• **What needs to be done**
Where the records below show a line containing "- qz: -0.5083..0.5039", start copying; end with the line containing "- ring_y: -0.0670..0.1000", and copy it too.
(Input data begins)
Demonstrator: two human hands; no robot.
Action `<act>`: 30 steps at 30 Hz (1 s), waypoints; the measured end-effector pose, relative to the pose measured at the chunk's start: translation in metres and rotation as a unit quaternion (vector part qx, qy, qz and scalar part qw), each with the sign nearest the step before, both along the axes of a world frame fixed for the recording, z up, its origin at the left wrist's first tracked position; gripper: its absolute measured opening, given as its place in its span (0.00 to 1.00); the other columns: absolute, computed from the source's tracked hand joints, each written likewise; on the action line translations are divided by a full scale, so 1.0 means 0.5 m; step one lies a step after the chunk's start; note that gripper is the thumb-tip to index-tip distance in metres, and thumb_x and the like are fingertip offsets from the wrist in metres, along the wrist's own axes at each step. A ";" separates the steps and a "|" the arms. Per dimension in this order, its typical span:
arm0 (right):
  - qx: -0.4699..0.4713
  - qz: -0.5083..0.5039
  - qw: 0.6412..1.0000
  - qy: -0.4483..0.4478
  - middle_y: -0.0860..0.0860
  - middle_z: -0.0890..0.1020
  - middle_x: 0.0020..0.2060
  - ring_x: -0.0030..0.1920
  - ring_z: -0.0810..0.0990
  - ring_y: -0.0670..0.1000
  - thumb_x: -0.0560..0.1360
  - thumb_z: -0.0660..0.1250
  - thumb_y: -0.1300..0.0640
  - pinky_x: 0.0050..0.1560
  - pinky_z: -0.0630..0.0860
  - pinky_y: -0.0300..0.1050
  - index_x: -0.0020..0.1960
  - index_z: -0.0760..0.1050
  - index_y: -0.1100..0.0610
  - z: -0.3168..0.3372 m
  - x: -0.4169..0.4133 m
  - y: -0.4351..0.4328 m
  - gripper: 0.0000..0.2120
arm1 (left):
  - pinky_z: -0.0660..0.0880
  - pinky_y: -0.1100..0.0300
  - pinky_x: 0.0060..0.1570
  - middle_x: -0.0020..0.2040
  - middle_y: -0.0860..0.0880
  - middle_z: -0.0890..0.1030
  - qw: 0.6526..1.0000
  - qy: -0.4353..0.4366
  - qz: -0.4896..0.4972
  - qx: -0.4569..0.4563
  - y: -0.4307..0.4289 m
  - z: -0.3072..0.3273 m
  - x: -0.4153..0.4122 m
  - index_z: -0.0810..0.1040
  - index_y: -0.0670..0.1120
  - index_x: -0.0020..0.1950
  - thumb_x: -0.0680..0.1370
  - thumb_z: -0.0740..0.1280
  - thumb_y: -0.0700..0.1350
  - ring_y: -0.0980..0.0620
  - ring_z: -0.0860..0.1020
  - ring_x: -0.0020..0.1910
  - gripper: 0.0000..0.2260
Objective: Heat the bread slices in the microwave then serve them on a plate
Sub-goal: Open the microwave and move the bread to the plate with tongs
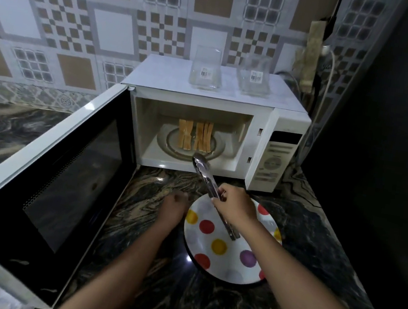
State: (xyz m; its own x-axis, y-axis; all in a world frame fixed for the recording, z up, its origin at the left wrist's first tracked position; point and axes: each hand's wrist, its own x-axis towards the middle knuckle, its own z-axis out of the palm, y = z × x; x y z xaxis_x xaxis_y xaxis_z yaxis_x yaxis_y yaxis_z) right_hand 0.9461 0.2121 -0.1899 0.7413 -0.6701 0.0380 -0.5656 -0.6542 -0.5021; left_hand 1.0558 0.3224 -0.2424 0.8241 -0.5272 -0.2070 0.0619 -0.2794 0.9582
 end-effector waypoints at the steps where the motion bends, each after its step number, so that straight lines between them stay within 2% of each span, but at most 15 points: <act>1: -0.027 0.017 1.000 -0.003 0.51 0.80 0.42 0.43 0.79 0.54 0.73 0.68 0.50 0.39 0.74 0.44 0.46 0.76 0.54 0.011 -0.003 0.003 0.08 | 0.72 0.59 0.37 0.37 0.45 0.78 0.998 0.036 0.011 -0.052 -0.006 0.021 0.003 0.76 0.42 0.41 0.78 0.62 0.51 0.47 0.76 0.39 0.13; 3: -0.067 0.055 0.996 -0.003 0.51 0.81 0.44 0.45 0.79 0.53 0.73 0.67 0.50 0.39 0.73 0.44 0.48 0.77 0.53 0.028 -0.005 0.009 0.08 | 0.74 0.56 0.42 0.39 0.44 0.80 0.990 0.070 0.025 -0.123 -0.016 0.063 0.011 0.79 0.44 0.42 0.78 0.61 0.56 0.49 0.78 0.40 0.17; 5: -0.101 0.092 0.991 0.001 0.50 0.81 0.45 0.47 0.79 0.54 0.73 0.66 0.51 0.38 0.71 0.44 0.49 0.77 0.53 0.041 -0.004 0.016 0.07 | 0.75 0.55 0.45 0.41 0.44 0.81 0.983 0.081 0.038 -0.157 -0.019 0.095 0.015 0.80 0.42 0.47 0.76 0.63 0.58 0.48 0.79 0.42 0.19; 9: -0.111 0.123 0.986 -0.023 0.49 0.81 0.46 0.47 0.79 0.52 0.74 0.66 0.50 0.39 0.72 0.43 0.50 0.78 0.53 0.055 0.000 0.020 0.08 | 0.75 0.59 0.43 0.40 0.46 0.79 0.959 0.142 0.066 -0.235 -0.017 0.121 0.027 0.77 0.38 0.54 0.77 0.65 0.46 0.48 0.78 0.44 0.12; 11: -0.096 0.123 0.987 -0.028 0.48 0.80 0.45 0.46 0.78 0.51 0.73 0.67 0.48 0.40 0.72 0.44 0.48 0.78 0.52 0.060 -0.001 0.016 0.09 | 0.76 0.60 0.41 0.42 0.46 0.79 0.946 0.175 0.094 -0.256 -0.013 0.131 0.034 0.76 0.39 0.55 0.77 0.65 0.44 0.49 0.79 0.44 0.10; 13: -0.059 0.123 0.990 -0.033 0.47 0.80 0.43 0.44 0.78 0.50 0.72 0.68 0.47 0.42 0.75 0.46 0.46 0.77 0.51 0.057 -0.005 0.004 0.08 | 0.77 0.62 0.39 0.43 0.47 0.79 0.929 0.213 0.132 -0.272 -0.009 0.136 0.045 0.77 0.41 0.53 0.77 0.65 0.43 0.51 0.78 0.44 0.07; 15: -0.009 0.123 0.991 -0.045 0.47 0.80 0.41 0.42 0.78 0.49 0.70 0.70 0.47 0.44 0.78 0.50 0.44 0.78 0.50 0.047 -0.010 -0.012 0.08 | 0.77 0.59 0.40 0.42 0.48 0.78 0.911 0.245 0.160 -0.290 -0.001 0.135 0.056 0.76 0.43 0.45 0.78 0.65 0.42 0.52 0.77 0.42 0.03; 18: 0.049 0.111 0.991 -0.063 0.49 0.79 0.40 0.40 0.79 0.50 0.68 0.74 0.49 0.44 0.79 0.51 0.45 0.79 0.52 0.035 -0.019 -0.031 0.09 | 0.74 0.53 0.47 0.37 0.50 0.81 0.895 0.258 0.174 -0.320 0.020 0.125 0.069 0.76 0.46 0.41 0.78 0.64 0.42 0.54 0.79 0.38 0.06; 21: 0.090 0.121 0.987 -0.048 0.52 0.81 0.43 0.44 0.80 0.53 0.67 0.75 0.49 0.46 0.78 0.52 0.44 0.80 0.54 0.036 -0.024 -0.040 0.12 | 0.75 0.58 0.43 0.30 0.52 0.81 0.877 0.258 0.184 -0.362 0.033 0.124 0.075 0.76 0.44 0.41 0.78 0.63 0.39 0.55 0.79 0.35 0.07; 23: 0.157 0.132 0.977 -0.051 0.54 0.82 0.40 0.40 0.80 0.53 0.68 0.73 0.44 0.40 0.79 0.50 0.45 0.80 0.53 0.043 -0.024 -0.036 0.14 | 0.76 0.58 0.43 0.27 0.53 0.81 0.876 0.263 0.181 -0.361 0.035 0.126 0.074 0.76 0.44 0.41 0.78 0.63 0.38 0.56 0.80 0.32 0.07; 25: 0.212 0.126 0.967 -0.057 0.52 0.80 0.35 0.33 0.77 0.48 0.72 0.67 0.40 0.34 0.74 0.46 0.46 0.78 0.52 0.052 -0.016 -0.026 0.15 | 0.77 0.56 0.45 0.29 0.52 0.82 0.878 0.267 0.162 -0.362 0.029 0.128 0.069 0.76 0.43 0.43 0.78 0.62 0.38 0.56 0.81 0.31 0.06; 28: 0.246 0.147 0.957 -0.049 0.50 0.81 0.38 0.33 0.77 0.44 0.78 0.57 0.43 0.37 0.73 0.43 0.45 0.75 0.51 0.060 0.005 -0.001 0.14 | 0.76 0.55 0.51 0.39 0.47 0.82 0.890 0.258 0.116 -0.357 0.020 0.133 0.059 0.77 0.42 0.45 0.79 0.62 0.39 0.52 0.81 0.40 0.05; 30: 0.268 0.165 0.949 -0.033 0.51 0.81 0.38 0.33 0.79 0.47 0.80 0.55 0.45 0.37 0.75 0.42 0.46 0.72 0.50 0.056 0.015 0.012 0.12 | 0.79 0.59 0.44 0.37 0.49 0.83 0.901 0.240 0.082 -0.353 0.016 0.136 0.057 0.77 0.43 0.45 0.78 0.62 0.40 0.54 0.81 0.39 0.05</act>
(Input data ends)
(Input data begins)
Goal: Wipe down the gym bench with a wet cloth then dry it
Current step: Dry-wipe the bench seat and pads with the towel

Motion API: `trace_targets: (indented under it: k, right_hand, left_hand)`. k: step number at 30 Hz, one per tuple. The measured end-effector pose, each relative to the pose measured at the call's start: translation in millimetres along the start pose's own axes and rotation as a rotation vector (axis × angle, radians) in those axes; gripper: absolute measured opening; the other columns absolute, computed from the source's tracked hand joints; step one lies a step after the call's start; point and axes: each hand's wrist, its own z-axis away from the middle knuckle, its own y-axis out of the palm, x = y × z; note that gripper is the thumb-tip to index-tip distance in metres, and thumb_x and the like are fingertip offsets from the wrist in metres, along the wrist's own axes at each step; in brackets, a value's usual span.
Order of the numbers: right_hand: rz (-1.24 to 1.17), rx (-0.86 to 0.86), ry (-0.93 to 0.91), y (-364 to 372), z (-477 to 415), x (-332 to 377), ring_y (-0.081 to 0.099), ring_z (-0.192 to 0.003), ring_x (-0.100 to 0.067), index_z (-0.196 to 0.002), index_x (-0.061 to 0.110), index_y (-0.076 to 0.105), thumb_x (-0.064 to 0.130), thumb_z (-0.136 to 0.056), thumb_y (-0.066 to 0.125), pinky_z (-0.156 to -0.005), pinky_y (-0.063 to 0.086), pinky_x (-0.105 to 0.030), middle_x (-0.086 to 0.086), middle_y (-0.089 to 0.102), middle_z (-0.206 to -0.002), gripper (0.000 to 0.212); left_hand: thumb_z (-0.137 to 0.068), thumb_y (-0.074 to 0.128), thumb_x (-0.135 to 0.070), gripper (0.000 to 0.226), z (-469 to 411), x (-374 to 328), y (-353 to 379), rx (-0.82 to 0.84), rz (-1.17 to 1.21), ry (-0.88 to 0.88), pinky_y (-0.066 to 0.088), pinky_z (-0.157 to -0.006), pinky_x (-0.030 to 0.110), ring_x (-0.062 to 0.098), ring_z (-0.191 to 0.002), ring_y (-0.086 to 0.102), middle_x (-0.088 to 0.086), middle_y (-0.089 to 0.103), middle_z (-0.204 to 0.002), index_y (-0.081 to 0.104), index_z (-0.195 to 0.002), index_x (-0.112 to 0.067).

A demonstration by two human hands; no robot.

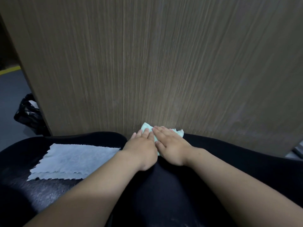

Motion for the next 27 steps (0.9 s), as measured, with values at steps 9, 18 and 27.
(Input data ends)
• **Answer box**
  - qz: -0.5083..0.5039
  - qw: 0.6412..1.0000
  - qy: -0.4483..0.4478
  - middle_y: -0.0860..0.0860
  - middle_z: -0.0890..0.1020
  - middle_x: 0.0020..0.2060
  - ring_x: -0.0030..0.1920
  - ring_z: -0.0810..0.0990
  - ring_y: -0.0670..0.1000

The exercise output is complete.